StudioVeena.com Forums Discussions Dreaded twisty lift

  • Dreaded twisty lift

    Posted by spinnylady on May 13, 2012 at 1:47 pm

    this move is my arch nemesis and its really starting to get to me. have been working on it for aaaaaaaaaaages!

    i can hold myself away from the pole in a tg but i cannot get my bloody hips to turn up to the ceiling. i can lift my knees a tiny bit but no where near enough for it to be any use.

    im quite strong (but obv not strong enough) so can anyone tell me what/ how/where i can gain the strength needed to get my lift. or any tips to get there.

     

    will be beyond happy when i finally nail this thing!

    spinnylady replied 12 years, 6 months ago 10 Members · 10 Replies
  • 10 Replies
  • Elektra Vallens

    Member
    May 13, 2012 at 2:27 pm

    I'm in EXACTLY the same position and somehow I don't think my abs are the problem.  Any help is much appreciated here, too.

  • chemgoddess1

    Member
    May 13, 2012 at 4:27 pm

    This sounds like more of a case of shoulder flexibility than anything else.

  • JHvet1

    Member
    May 13, 2012 at 4:39 pm

    Can you do a twisty grip handspring? I find that the little spring or jump makes a big difference, and once that starts to get easier, and you can lower out of it with control, the strength builds, then eventually you can lift into it.
    I’m only just at stage I can dead lift into an invert from the twisty grip and it’s not very elegant, but hopefully it will improve

  • Kyrsten

    Member
    May 13, 2012 at 5:24 pm

    From what I hear… practice, practice, practice…

    I can hold myself away from the pole in the grip, and lift from the floor with a tiny push (I wouldn't call it a handspring, but it's not QUITE a lift), but the lift itself is a whole 'nother animal lol. I try to practice my iron X, my baby lift with the little push, and the hangman in hopes I'll get it one day.

    It helps to start with my hips facing the ceiling and start by thinking of lifting my leg into my chest and rounding my back.

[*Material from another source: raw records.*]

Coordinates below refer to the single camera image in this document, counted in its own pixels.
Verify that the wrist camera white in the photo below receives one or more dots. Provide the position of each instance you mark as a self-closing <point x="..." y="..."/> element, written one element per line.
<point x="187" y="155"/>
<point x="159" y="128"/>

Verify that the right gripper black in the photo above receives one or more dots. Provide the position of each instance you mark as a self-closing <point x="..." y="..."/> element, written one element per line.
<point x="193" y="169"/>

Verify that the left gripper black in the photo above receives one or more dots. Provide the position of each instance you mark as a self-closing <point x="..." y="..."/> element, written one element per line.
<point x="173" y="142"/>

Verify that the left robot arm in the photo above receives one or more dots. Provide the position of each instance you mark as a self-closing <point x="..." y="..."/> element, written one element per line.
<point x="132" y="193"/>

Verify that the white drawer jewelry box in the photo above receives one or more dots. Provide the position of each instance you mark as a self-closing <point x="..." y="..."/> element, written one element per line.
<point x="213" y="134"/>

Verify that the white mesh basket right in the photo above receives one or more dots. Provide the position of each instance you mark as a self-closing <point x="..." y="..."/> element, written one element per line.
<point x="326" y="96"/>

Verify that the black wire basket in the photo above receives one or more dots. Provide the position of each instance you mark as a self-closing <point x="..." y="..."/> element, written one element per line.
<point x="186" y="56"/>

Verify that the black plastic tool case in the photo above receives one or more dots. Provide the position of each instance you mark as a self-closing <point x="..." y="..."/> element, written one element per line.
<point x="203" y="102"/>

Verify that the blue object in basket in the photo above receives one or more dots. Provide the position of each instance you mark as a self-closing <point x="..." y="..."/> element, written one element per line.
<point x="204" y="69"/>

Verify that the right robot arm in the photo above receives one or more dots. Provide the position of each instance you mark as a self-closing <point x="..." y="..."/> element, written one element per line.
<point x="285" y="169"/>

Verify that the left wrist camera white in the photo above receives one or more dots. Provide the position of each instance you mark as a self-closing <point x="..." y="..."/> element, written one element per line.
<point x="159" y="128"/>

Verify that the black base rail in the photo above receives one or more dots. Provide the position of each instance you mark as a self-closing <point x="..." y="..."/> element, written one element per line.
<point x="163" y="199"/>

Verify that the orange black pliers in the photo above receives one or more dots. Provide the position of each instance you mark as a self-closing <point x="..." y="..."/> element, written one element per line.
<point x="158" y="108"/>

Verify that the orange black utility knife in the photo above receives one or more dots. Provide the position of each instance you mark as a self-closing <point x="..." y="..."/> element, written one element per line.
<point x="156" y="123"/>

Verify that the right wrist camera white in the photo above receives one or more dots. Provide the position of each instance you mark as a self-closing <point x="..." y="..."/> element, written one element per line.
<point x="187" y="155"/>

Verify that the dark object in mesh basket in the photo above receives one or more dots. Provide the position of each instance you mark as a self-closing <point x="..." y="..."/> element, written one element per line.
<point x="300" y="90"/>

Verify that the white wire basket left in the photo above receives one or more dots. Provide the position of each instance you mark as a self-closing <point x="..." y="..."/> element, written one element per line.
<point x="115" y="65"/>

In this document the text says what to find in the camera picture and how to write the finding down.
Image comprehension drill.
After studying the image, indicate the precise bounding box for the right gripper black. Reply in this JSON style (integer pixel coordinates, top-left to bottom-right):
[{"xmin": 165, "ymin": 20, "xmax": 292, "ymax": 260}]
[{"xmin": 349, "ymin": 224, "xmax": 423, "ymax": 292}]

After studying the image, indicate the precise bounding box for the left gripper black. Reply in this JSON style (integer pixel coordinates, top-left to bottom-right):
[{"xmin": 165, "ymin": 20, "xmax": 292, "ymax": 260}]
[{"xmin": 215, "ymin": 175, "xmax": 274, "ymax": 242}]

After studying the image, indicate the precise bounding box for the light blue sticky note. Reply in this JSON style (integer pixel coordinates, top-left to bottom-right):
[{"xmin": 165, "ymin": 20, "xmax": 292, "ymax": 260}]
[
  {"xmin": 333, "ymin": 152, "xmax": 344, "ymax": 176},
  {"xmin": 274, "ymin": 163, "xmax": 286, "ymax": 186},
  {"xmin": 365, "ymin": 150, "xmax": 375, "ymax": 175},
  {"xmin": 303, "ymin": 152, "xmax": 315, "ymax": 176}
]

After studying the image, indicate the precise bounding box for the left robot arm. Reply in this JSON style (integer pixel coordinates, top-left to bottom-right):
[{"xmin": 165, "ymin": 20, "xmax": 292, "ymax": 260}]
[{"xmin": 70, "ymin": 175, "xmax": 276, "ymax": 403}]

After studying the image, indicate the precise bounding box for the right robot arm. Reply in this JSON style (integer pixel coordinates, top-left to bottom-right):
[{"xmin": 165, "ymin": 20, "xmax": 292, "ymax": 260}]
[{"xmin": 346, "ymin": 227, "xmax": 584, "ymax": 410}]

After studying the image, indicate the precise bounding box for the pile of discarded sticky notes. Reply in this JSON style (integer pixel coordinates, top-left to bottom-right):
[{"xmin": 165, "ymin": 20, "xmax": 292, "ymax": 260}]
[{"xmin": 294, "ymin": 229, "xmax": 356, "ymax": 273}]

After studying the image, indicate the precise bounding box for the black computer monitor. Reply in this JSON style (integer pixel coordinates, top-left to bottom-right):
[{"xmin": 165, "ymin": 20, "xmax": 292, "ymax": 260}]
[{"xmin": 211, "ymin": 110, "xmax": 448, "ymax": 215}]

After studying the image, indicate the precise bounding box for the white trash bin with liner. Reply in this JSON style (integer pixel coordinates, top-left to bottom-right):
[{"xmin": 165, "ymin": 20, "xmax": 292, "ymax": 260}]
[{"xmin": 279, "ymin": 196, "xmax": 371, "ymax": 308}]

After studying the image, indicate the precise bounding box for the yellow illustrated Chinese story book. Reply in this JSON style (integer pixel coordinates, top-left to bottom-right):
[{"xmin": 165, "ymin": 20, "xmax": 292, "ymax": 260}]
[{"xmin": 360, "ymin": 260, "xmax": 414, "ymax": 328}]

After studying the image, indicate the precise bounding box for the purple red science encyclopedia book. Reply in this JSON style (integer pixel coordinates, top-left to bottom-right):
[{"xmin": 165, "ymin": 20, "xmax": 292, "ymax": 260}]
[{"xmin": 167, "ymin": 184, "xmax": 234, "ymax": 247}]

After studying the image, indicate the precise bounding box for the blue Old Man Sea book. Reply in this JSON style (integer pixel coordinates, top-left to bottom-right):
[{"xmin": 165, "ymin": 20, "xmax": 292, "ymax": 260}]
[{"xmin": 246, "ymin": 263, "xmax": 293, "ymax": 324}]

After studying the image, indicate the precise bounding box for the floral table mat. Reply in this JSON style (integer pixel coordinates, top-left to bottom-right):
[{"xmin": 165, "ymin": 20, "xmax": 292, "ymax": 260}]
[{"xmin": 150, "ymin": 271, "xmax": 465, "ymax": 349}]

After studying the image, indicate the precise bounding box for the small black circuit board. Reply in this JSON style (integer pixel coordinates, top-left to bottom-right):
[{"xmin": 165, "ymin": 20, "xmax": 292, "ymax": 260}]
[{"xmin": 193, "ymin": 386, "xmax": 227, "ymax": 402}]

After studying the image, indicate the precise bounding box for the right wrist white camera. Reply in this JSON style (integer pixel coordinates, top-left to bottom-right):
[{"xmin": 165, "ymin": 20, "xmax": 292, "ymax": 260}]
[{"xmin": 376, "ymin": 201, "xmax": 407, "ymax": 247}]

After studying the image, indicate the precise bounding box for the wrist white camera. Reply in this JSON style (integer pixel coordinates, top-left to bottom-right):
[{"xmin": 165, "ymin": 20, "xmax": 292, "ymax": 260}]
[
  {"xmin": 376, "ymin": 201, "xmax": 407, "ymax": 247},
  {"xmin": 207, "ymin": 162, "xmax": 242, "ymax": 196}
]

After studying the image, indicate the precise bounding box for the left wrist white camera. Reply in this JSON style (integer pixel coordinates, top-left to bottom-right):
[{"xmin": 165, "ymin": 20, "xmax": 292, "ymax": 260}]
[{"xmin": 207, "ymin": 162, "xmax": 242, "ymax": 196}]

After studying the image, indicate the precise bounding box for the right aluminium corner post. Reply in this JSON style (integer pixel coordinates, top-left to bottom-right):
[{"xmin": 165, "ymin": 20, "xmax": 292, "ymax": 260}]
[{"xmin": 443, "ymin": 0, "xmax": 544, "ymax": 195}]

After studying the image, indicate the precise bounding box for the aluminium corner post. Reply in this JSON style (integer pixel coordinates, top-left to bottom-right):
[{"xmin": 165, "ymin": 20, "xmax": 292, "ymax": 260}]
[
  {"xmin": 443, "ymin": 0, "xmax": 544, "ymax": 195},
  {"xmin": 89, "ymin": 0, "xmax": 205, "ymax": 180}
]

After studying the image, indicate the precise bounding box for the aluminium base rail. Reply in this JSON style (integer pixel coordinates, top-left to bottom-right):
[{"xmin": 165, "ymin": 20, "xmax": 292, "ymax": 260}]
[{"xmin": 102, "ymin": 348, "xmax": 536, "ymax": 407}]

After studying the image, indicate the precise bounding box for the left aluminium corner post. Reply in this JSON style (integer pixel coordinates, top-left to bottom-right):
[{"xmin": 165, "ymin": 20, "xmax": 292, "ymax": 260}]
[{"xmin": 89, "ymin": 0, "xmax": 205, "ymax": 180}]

  • Scarlett Honey aka Lola Grace

    Member
    May 13, 2012 at 6:11 pm

    I am in the same boat too. I can lift myself with a little jump, and hold myself away from pole, i can trist my hips towards ceiling, but when i raise my knees, i cant get them above my hips/shoulders… so i think going from upright to upside down is our problem… the transition of weight.

  • ORGANIC ANGEL

    Member
    May 14, 2012 at 8:42 am

    Make sure the hand that is lowest on the pole is low enough. You shouldn't be completely parallel to the floor. That would be hard for anyone! Keep at it. You'll get it soon!

     

  • ofezo

    Member
    May 14, 2012 at 5:10 pm

    I am at the same point! Guess just keep practicing at it and like all the other things it will come? That’s what I keep telling myself anyway, lol.

  • Danielle Tillie

    Member
    May 14, 2012 at 10:00 pm

    I too can do what Kyrelle described. There's a tiny little push off usually but I keep trying for a total dead lift. Get into the twisted grip, turn your hips towards the ceiling, lead with one knee followed by the other bringing the knees towards your chest and round your back, tilting your pelvis up. While you're doing this you should be re-distributing your weight in your arms. Pull up with the top arm and bear down with the lower arm. I usually see ladies 'hanging' from the top arm instead of pulling up through the shoulder. You don't have to go directly into the aysha at first. Try to grab the pole with your feet and go into an inverted crucifix or butterfly. Once you get that down, then you try getting the balance for the aysha. I don't recommend giving up the lift and going for a handspring instead… I find that kick and swing to be a bit dangerous for the wellbeing of your shoulder's rotator cuff. Also, be careful as to how many times you do this in one practice. This move is really tough on the shoulders so listen to your body and be cautious! Good luck! https://www.studioveena.com/img/smilies/icon_e_biggrin.gif

  • Laura KittyCat

    Member
    May 15, 2012 at 12:24 am

    I have been workin this for months and just got it a week ago. I practiced holding myself out away from the pole, stomach facing away from the pole. After doing that for a few months, tucking my legs upward became easier, then tuckin and bringing one leg straight up was next, then i just did it one day. Keep it up!!! Its taken me a good 8 months from learning the handsprin to get to this point.

  • spinnylady

    Member
    May 15, 2012 at 10:55 am

    Thanks for all the advise. Think its
    def one of those that makes u work for it.can’t wait to get it!